Salary Ranges and Where the Jobs Are
Process control engineers in critical minerals facilities earn $85,000 to $130,000. DCS engineers with ABB, Emerson, or Honeywell platform expertise earn $90,000 to $140,000. Analytical instrumentation engineers earn $80,000 to $125,000. Senior automation engineers with hydromet process knowledge earn $110,000 to $160,000. Automation project managers overseeing greenfield plant construction earn $120,000 to $175,000. Contract rates through Automate America range from $70 to $110 per hour for DCS engineering and $85 to $140 per hour for senior process automation with minerals processing experience.
The geographic footprint of US critical minerals processing is expanding rapidly. Lithium: Thacker Pass (Humboldt County NV -- Lithium Americas), Rhyolite Ridge (Esmeralda County NV -- ioneer), Silver Peak (Esmeralda County NV -- Albemarle, the only active US lithium mine), Kings Mountain (NC -- Albemarle, restarting), and the Salton Sea (CA -- several DLE pilot projects using geothermal brine). Rare earths: Mountain Pass (CA -- MP Materials), Hondo (TX -- Lynas), Round Top (TX -- USA Rare Earth). Nickel and cobalt: Eagle Mine (MI -- Lundin Mining), Talon Metals (MN -- in development for Tesla supply). Graphite: Vidalia (LA -- Syrah Resources, first US battery-grade graphite plant, operational). Battery recycling (which recovers critical minerals from end-of-life batteries): Li-Cycle (Rochester NY, Gilbert AZ), Redwood Materials (Carson City NV, Charleston SC), and Ascend Elements (Hopkinsville KY). Most of these facilities are in rural locations, and employers offer relocation packages, housing allowances, and retention bonuses to attract automation talent willing to work in remote areas.

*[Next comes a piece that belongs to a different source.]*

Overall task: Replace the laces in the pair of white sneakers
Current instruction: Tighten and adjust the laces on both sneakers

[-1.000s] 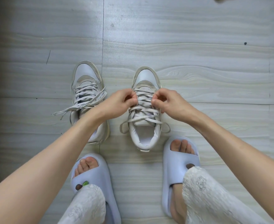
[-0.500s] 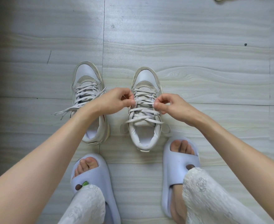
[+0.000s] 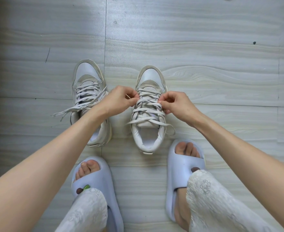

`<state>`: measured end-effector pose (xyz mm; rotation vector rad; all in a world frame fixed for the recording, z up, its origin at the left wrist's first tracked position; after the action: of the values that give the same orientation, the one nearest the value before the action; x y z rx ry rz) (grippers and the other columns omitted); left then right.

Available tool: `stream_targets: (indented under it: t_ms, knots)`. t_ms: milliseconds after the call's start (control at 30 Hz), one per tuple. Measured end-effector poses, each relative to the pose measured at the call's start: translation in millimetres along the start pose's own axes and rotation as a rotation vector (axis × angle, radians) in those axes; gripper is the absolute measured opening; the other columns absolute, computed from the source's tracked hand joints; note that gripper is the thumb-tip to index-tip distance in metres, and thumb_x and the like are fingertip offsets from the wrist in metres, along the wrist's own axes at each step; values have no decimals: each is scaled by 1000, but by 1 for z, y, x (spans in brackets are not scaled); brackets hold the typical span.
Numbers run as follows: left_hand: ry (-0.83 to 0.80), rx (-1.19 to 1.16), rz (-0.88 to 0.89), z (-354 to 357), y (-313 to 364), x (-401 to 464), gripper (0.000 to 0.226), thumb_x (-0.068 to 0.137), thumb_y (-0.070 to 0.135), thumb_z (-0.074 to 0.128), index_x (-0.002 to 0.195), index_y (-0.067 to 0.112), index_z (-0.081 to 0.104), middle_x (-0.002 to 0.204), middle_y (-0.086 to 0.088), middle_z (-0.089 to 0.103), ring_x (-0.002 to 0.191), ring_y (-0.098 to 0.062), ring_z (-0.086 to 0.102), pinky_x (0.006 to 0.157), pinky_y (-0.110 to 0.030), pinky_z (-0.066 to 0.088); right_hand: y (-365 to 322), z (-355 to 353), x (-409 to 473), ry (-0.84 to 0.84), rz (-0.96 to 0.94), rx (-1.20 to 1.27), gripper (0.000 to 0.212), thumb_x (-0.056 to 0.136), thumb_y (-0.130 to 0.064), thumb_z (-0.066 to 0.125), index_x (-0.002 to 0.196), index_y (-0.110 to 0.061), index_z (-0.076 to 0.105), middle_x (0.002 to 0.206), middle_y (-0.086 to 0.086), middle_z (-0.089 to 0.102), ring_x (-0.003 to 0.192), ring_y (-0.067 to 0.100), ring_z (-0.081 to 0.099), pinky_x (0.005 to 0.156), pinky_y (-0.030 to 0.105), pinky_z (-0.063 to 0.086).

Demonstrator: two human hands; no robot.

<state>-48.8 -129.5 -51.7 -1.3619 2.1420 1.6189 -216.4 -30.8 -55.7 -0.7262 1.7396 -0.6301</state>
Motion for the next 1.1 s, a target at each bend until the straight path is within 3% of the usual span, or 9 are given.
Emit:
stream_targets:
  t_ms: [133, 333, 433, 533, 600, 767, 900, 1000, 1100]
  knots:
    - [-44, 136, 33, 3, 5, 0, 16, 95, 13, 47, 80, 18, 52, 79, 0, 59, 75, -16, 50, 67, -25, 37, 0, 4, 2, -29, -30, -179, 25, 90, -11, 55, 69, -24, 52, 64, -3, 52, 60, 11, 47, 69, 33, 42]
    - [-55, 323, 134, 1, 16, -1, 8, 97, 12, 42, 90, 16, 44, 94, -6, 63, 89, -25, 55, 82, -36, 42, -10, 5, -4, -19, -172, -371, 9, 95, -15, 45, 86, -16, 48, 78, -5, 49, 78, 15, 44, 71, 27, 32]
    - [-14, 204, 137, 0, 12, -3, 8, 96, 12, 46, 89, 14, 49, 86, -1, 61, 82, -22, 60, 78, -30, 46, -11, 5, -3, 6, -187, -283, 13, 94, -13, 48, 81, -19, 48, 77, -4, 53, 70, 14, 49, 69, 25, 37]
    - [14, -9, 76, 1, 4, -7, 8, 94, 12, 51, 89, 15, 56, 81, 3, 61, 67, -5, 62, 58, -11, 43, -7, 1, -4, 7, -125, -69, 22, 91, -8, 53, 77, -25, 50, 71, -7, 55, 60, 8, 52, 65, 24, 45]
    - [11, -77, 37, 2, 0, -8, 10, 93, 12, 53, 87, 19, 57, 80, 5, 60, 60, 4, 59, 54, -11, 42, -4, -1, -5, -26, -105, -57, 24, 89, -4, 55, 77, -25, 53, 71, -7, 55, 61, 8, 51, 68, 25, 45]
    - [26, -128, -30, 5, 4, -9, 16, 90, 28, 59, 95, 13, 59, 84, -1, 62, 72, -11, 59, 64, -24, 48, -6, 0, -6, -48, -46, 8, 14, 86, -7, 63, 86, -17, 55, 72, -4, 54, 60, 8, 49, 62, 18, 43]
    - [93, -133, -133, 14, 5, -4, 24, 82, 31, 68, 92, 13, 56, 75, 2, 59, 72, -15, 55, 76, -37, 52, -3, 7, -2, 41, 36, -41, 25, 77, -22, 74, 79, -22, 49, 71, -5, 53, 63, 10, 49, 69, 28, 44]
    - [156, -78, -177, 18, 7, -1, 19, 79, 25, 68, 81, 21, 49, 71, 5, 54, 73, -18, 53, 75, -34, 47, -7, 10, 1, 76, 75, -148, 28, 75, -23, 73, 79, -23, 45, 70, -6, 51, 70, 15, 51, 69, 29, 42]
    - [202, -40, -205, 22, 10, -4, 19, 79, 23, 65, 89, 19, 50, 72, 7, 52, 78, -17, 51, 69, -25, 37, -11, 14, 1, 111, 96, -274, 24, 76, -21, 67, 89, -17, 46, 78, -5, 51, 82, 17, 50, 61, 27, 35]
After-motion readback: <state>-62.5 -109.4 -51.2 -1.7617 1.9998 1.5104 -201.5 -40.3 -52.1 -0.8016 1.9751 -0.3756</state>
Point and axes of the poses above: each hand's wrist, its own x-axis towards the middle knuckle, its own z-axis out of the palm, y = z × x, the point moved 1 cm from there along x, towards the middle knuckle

Certifications and Training
DCS platform certifications from ABB (800xA Certified Engineer), Emerson (DeltaV Specialist), Honeywell (Experion certifications), and Yokogawa (CENTUM certification) are the most directly valuable credentials for critical minerals automation. ISA Certified Automation Professional (CAP) and Certified Control Systems Technician (CCST) provide vendor-neutral process automation credentials. The Society for Mining, Metallurgy, and Exploration (SME) offers educational resources and networking for professionals in the minerals sector. Metallurgical engineering or chemical engineering degrees from universities with strong mineral processing programs -- Colorado School of Mines, Montana Tech, University of Nevada Reno, Michigan Technological University, University of Arizona -- provide the process knowledge foundation that differentiates a minerals automation engineer from a general automation engineer. ISA courses in advanced process control, batch control (ISA-88), and safety instrumented systems (IEC 61511) apply directly. Environmental compliance knowledge (RCRA hazardous waste, Clean Water Act NPDES permits, Clean Air Act Title V permits) is expected for automation engineers whose control systems directly affect environmental performance.